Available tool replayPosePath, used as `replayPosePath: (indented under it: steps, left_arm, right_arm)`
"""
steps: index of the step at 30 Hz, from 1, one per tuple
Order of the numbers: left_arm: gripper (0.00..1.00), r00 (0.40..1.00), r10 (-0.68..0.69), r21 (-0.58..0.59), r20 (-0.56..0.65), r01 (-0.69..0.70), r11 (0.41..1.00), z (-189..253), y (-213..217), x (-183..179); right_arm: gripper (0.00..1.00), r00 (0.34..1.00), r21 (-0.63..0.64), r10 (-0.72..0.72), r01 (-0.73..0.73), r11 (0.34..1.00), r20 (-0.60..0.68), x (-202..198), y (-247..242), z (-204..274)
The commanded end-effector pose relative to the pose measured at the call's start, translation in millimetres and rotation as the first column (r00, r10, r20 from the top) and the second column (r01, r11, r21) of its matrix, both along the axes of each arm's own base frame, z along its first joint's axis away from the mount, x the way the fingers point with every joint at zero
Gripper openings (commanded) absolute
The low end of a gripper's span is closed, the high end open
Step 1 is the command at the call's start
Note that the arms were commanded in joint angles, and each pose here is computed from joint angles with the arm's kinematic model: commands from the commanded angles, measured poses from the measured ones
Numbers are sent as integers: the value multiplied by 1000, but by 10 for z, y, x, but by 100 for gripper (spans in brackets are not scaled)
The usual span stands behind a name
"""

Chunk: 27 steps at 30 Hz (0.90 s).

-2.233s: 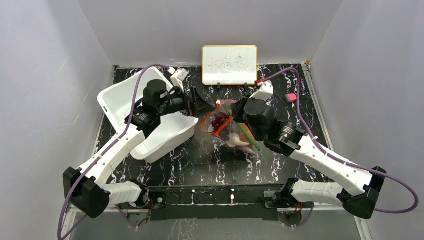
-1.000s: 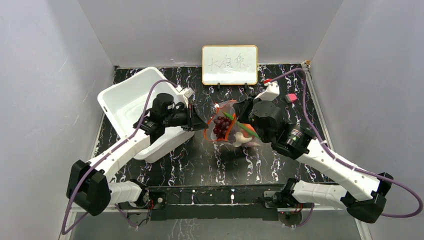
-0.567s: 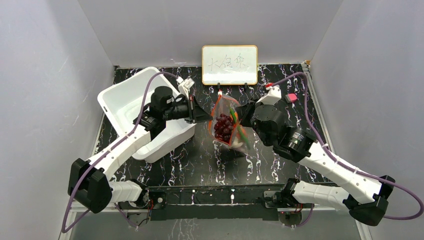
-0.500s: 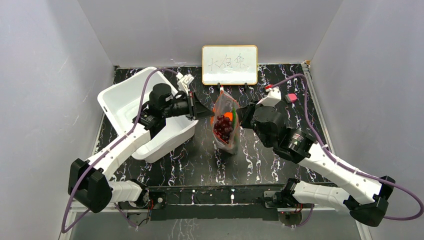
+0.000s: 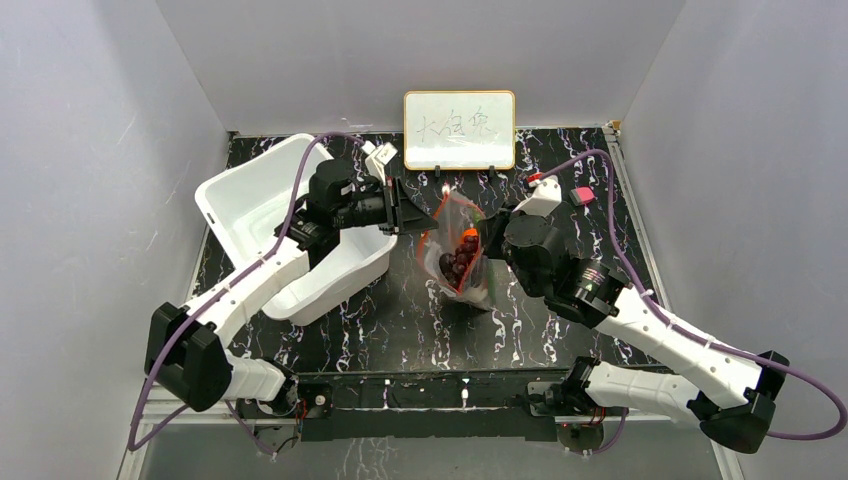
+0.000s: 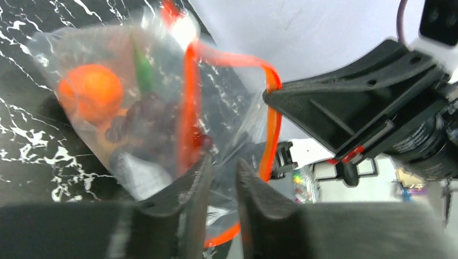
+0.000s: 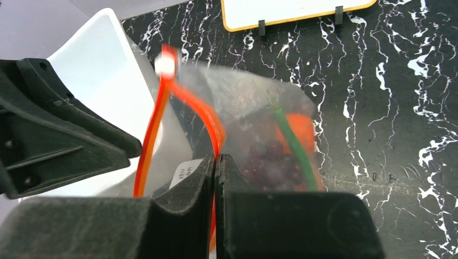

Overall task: Place the food in the zip-top bag and seal the zipper
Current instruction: Adjust the bin at the center of the board.

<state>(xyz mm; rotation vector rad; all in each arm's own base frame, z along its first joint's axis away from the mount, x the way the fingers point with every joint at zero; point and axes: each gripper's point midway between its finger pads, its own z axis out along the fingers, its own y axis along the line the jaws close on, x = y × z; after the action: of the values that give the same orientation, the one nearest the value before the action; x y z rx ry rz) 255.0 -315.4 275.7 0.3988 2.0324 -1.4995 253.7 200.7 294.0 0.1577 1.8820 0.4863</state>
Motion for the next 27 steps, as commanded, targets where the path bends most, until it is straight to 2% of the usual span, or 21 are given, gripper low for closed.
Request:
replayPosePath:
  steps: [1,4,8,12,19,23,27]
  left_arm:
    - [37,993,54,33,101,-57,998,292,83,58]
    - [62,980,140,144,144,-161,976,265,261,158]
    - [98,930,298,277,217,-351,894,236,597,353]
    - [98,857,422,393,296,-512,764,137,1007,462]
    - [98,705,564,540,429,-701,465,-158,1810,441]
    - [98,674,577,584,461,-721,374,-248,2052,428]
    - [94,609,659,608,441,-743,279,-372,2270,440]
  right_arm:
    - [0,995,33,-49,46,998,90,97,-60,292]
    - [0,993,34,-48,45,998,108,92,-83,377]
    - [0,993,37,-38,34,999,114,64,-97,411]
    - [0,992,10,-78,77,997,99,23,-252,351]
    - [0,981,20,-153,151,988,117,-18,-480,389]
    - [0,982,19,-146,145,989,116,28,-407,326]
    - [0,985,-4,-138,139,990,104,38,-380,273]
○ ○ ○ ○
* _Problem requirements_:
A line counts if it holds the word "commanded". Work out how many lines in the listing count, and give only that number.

* _Reply to the exercise_:
4